Debugging Notes
source tree executables
libtool is
in use, so libtool e trickery is needed to launch a tool against
an actual compiled executable. Command front ends further complicate this.
Note
libtool e is shorthand for libtool --mode=execute.
Example: run a built-in sub-command under GDB
$ libtool e gdb --ex run --args src/cmd/flux version
Example: run an external sub-command under GDB
$ src/cmd/flux /usr/bin/libtool e gdb --ex run --args src/cmd/flux-keygen
Example: run a broker module separately from the broker under GDB
$ src/cmd/flux /usr/bin/libtool e gdb --ex run --args src/broker/flux-module-exec heartbeat
Example: run the broker under GDB
$ src/cmd/flux start --wrap=libtool,e,gdb,--ex,run
Example: run the broker under valgrind
$ src/cmd/flux start --wrap=libtool,e,valgrind
message tracing
Example: trace messages sent/received by a command
$ FLUX_HANDLE_TRACE=t flux kvs get foo
Example: trace messages sent/received by two broker modules
$ flux module trace --full content kvs
Example: trace messages sent/received by this broker on the overlay network
$ flux overlay trace --full
CI failures
Failures that occur only in a github CI workflow can be directly examined with tmate access.

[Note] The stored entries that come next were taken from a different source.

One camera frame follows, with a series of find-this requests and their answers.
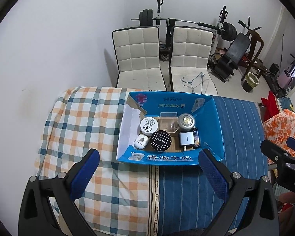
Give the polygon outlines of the clear acrylic cube box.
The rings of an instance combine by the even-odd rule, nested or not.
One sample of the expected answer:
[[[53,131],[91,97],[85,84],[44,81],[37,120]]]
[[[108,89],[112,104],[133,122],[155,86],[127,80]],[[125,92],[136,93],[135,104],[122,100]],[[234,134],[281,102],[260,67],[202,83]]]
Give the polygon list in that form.
[[[178,130],[178,116],[176,112],[161,112],[159,129],[167,133],[176,133]]]

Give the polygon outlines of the blue cardboard box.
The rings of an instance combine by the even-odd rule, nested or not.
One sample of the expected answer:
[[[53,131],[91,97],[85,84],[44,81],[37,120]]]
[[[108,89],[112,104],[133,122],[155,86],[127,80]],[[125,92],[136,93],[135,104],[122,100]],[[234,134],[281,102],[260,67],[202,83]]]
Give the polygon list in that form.
[[[117,160],[140,165],[198,165],[208,149],[224,159],[215,97],[183,92],[130,92],[119,128]]]

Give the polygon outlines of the red cloth item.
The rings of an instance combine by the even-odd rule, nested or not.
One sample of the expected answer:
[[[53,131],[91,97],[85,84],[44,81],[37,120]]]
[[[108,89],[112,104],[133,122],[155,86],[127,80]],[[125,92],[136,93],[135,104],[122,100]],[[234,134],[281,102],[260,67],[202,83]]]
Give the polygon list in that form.
[[[269,91],[267,98],[261,98],[261,105],[265,107],[263,121],[267,121],[268,119],[280,113],[277,105],[277,99],[272,91]]]

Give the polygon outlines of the white square charger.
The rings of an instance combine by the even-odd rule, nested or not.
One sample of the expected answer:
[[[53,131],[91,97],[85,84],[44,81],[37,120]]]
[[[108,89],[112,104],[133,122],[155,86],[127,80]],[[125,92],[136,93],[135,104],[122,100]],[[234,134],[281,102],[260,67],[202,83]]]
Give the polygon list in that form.
[[[195,144],[193,131],[180,132],[179,138],[180,138],[180,146],[183,148],[184,151],[186,151],[187,148],[194,146]]]

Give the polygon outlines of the silver metal tin can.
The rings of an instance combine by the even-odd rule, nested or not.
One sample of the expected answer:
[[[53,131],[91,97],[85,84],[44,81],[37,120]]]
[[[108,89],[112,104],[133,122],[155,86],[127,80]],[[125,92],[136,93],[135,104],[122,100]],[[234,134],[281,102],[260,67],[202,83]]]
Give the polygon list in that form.
[[[191,131],[195,126],[195,118],[189,113],[183,113],[178,117],[178,126],[182,132]]]

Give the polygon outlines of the black patterned round compact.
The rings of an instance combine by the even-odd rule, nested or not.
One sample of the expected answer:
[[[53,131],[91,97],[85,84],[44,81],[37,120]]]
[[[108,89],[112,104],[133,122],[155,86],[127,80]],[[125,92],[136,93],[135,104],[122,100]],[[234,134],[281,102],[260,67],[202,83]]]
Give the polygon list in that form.
[[[163,130],[158,130],[150,137],[150,145],[154,151],[164,152],[171,146],[171,135]]]

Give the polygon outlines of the brown wooden chair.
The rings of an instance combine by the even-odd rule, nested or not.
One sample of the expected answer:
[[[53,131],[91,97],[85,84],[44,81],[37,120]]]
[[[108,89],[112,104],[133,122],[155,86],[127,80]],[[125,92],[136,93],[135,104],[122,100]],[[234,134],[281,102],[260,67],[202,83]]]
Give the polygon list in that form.
[[[244,57],[246,57],[246,60],[243,60],[243,63],[247,66],[247,69],[242,76],[241,81],[244,80],[245,76],[250,72],[250,69],[252,68],[256,68],[259,70],[257,78],[260,78],[263,74],[268,72],[267,67],[263,65],[263,61],[259,58],[259,55],[261,54],[264,47],[264,41],[257,31],[262,27],[260,26],[251,29],[250,17],[248,17],[248,23],[244,23],[241,20],[239,20],[238,23],[248,30],[246,36],[248,39],[250,39],[249,53],[244,55]]]

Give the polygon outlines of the white round jar green logo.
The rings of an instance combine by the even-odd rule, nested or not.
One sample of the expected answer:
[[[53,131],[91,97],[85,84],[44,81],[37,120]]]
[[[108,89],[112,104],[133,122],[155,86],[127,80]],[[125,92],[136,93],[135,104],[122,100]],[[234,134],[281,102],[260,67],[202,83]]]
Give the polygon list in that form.
[[[145,117],[140,122],[142,134],[151,137],[159,128],[158,121],[153,117]]]

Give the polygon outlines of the left white padded chair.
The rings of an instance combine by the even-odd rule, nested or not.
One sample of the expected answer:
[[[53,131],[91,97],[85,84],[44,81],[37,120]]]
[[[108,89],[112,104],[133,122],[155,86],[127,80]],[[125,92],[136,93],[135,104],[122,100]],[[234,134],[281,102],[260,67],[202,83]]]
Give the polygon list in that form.
[[[166,91],[160,68],[159,28],[130,27],[112,32],[118,66],[117,87]]]

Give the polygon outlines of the right white padded chair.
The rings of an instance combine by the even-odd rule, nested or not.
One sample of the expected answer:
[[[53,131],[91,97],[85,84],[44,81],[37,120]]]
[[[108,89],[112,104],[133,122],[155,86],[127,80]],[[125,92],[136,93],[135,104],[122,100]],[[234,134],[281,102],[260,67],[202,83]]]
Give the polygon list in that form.
[[[203,72],[210,78],[206,95],[218,95],[207,68],[212,40],[213,33],[204,29],[185,26],[172,29],[169,74],[173,92],[191,93],[190,89],[182,85],[181,78],[194,77]]]

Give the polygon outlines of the white padded chair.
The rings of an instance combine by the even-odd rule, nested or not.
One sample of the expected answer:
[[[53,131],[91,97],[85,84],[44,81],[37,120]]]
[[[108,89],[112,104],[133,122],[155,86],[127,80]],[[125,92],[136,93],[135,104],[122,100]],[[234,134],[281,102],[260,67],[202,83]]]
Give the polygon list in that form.
[[[159,28],[130,27],[112,32],[118,66],[117,87],[166,91],[160,68]]]
[[[204,29],[185,26],[172,29],[169,74],[173,92],[191,93],[190,89],[182,85],[181,78],[194,77],[203,72],[210,78],[206,95],[218,95],[207,68],[212,40],[213,33]]]

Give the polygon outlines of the small dark glass bottle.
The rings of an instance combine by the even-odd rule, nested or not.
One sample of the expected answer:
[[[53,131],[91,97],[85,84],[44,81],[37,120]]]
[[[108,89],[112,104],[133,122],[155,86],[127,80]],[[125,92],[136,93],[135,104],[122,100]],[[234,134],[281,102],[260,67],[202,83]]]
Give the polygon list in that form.
[[[195,127],[193,128],[193,137],[194,137],[194,148],[197,149],[201,146],[200,144],[200,137],[199,137],[199,132],[198,129]]]

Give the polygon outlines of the plaid checked cloth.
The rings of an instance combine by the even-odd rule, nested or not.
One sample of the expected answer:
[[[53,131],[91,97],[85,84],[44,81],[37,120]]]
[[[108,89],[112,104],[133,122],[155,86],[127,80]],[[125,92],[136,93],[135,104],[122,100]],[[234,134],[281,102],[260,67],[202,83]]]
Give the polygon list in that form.
[[[74,87],[48,115],[36,160],[39,179],[67,173],[84,158],[87,185],[74,204],[91,229],[108,235],[157,235],[158,170],[117,159],[128,88]]]

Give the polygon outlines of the barbell with black plates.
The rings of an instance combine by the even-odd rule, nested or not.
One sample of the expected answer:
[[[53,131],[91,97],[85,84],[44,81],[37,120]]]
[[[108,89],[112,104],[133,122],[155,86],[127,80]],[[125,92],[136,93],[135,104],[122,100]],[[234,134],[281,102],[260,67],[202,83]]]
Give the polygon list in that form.
[[[161,18],[154,17],[153,10],[144,9],[139,13],[138,18],[131,19],[131,21],[139,21],[140,26],[152,26],[154,23],[160,25],[162,21],[166,21],[170,26],[176,25],[179,23],[189,23],[193,25],[197,25],[199,27],[208,28],[211,30],[215,30],[216,33],[221,36],[221,38],[225,41],[233,41],[237,36],[237,30],[235,26],[231,23],[226,22],[226,17],[228,15],[228,11],[224,9],[221,10],[219,14],[219,20],[216,26],[210,25],[203,22],[195,22],[189,20],[175,19],[175,18]]]

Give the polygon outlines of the white oval earbud case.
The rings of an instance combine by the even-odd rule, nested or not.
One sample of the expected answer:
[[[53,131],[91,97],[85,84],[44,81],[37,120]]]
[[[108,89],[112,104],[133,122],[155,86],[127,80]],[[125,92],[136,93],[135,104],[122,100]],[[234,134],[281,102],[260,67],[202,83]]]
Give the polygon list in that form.
[[[149,142],[149,137],[144,134],[139,134],[134,140],[134,147],[138,150],[143,150],[147,147]]]

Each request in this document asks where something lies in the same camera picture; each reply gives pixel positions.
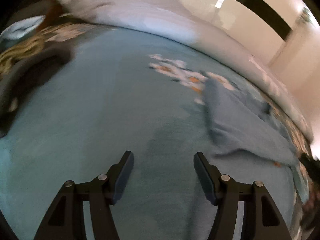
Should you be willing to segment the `dark floral bed blanket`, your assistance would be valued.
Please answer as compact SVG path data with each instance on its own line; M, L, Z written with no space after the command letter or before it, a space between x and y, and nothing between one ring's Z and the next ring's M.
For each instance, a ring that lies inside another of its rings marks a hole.
M197 152L237 182L263 182L291 239L319 239L310 141L251 81L196 49L142 31L69 22L41 33L70 45L72 58L27 95L1 137L1 239L35 239L65 181L92 181L125 151L134 167L110 206L119 239L208 239L218 207L195 171ZM273 107L298 150L306 203L288 166L243 150L214 154L203 100L208 79Z

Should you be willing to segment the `light blue garment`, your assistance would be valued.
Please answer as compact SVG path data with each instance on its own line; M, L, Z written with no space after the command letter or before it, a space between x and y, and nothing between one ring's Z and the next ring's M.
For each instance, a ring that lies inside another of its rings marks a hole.
M301 201L309 200L308 181L300 170L298 150L267 101L246 90L225 86L217 79L204 83L203 100L215 155L243 150L288 166Z

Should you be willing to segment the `dark jacket on bed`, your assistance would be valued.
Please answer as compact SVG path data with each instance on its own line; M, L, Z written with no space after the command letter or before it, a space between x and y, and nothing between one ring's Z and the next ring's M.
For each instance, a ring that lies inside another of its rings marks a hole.
M47 42L41 33L63 12L56 0L25 0L1 32L1 137L7 135L27 95L72 58L70 45Z

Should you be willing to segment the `light blue daisy quilt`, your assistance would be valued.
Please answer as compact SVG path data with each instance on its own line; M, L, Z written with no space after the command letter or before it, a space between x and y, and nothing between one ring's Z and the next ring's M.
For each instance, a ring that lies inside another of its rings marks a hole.
M57 0L74 17L158 35L196 49L236 71L266 93L304 136L313 131L292 94L259 59L219 28L194 16L179 0Z

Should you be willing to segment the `white wardrobe with black stripe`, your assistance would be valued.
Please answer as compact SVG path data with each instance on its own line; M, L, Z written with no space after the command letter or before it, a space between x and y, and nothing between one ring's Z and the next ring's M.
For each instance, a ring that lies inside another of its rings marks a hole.
M193 15L222 29L263 63L281 49L292 56L316 52L319 25L303 22L302 0L180 0Z

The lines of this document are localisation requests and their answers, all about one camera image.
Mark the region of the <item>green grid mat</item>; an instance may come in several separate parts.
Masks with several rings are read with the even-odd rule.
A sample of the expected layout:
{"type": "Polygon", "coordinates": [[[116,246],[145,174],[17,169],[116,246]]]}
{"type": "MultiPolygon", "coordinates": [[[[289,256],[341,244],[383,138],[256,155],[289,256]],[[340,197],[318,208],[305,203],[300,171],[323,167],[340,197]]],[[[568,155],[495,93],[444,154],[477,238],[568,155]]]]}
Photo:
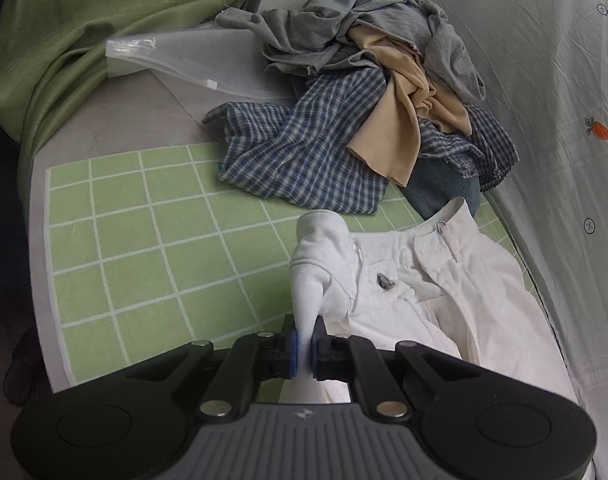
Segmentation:
{"type": "Polygon", "coordinates": [[[177,145],[46,170],[40,342],[54,388],[270,330],[289,311],[301,209],[220,183],[218,155],[177,145]]]}

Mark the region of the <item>clear plastic zipper bag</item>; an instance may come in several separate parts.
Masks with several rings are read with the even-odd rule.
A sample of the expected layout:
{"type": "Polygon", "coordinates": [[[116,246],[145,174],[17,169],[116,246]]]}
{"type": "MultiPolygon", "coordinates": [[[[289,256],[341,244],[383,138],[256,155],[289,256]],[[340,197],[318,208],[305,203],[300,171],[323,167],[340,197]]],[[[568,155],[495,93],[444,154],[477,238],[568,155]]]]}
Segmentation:
{"type": "Polygon", "coordinates": [[[291,105],[290,78],[266,67],[253,32],[208,23],[106,40],[111,78],[150,70],[196,122],[226,102],[291,105]]]}

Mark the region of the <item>blue plaid shirt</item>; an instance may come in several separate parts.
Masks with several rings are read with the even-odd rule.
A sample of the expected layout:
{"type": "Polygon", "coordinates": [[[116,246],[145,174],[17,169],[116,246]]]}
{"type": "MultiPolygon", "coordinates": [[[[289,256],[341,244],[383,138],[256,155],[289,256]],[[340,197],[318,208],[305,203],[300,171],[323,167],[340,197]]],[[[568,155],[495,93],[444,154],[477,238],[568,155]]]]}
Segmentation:
{"type": "MultiPolygon", "coordinates": [[[[379,67],[340,70],[298,81],[300,97],[291,106],[227,102],[213,108],[203,122],[226,145],[219,180],[294,206],[374,214],[389,180],[347,145],[387,83],[379,67]]],[[[478,177],[482,195],[508,176],[519,155],[490,113],[474,104],[466,110],[471,136],[420,122],[419,158],[443,159],[463,177],[478,177]]]]}

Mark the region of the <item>grey printed sheet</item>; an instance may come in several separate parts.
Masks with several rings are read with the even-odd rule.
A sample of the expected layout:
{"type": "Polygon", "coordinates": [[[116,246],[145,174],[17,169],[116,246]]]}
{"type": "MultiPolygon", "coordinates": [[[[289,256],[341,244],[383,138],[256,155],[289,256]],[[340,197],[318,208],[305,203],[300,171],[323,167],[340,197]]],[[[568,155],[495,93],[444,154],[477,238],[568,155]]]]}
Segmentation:
{"type": "Polygon", "coordinates": [[[520,160],[493,204],[545,303],[608,479],[608,0],[432,0],[520,160]]]}

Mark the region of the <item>beige cloth garment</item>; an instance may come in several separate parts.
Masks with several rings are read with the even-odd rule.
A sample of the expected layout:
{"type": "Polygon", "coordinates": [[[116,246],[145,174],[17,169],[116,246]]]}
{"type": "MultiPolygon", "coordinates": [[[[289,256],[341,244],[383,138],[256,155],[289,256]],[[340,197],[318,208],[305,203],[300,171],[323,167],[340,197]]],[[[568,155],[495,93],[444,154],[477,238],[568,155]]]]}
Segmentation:
{"type": "Polygon", "coordinates": [[[471,136],[469,114],[451,88],[426,76],[420,54],[408,44],[366,25],[352,27],[350,37],[390,79],[347,149],[376,174],[405,186],[419,156],[420,120],[442,133],[471,136]]]}

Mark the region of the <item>blue denim garment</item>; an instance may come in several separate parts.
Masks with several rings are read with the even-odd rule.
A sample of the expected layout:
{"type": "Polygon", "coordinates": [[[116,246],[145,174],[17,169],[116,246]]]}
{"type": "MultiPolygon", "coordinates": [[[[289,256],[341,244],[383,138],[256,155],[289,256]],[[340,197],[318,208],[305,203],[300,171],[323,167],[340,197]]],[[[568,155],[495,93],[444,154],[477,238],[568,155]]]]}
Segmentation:
{"type": "Polygon", "coordinates": [[[453,198],[464,198],[472,216],[481,203],[479,178],[463,177],[443,159],[418,158],[407,185],[400,190],[424,220],[453,198]]]}

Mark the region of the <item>green fabric curtain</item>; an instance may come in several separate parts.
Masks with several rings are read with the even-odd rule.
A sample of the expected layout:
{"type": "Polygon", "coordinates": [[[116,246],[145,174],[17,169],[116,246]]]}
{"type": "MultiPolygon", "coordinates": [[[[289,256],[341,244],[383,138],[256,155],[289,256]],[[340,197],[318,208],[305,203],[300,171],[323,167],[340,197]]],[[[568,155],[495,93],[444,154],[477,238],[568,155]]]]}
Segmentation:
{"type": "Polygon", "coordinates": [[[108,76],[106,40],[199,25],[258,0],[4,0],[0,126],[20,147],[18,185],[30,192],[38,151],[108,76]]]}

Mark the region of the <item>grey t-shirt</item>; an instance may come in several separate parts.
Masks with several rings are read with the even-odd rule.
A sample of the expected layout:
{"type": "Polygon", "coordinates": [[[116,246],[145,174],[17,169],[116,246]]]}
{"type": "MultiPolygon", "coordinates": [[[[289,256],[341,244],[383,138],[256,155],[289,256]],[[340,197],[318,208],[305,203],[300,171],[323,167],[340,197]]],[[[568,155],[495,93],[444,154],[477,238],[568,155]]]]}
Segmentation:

In flux-core, the tmate action can be enabled by restarting the workflow and selecting the "Enable debug logging" checkbox.
For other framework projects, the tmate action can be temporarily patched into the workflows config as in the diff below for the macos workflow:
diff --git a/.github/workflows/main.yml b/.github/workflows/main.yml
index c65ea7f08..fba80d919 100644
--- a/.github/workflows/main.yml
+++ b/.github/workflows/main.yml
@@ -130,6 +130,9 @@ jobs:
run: make check -j4 TESTS=
- name: check what works so far
run: scripts/check-macos.sh
+ - name: tmate
+ if: failure()
+ uses: mxschmitt/action-tmate@v3
Push that temporary change to a personal fork, then find the ssh address by examining the action output.
running tests as Flux jobs
Tests in the testsuite can be run as Flux jobs to help with debugging and testing under different conditions. This approach is particularly useful for ensuring tests are isolated from the enclosing Flux environment, running tests in parallel across multiple nodes, or detecting race conditions.
Example: run a single test as a Flux job
$ flux run -o pty -n1 ./t1234-test.t -d -v
This ensures the test is properly isolated from the enclosing environment,
which can be helpful for debugging environment-related issues or verifying
that a test doesn't depend on external state. The -o pty option
allocates a pty for the job to enable colorized output from the sharness
tests.
Example: run all sharness tests in parallel as Flux jobs
$ flux bulksubmit -n1 -o pty --watch --progress --job-name={./%} ./{} -d -v ::: t*.t
This is useful for running the entire test suite (or a subset depending on
what the glob after ::: matches) quickly when you have access to multiple
nodes or cores. Each test runs as a separate job using one core (cores per
test can be adjusted with -c, --cores-per-task=N), allowing
you to leverage available resources efficiently. The --watch
option displays live output from jobs as they execute, --progress
shows progress and pass/fail counts, and --job-name={./%} sets
each job name to the test file basename with the .t extension removed.
Note
After running tests with bulksubmit, you can list any failures with
flux jobs -f failed and then examine the output of a specific failed
test using flux job attach JOBID.
Example: run a single test multiple times to detect race conditions
$ flux submit --cc=1-16 -o pty --watch --progress -n1 ./t1234-test.t -d -v --root={{tmpdir}}
This runs the same test 16 times simultaneously, each with one core and a
unique temporary directory. This is particularly effective for finding
race conditions or intermittent failures that only appear under concurrent
execution. Adjust the --cc range as needed for your testing requirements.
Test concurrency can be further increased by running this example under
flux start -N, where N is greater than 1.
Note
Similar to bulksubmit, failures can be identified with
flux jobs -f failed and examined with flux job attach JOBID.
Note
The -d -v flags enable debug mode and verbose output respectively,
which provide more detailed information when tests fail.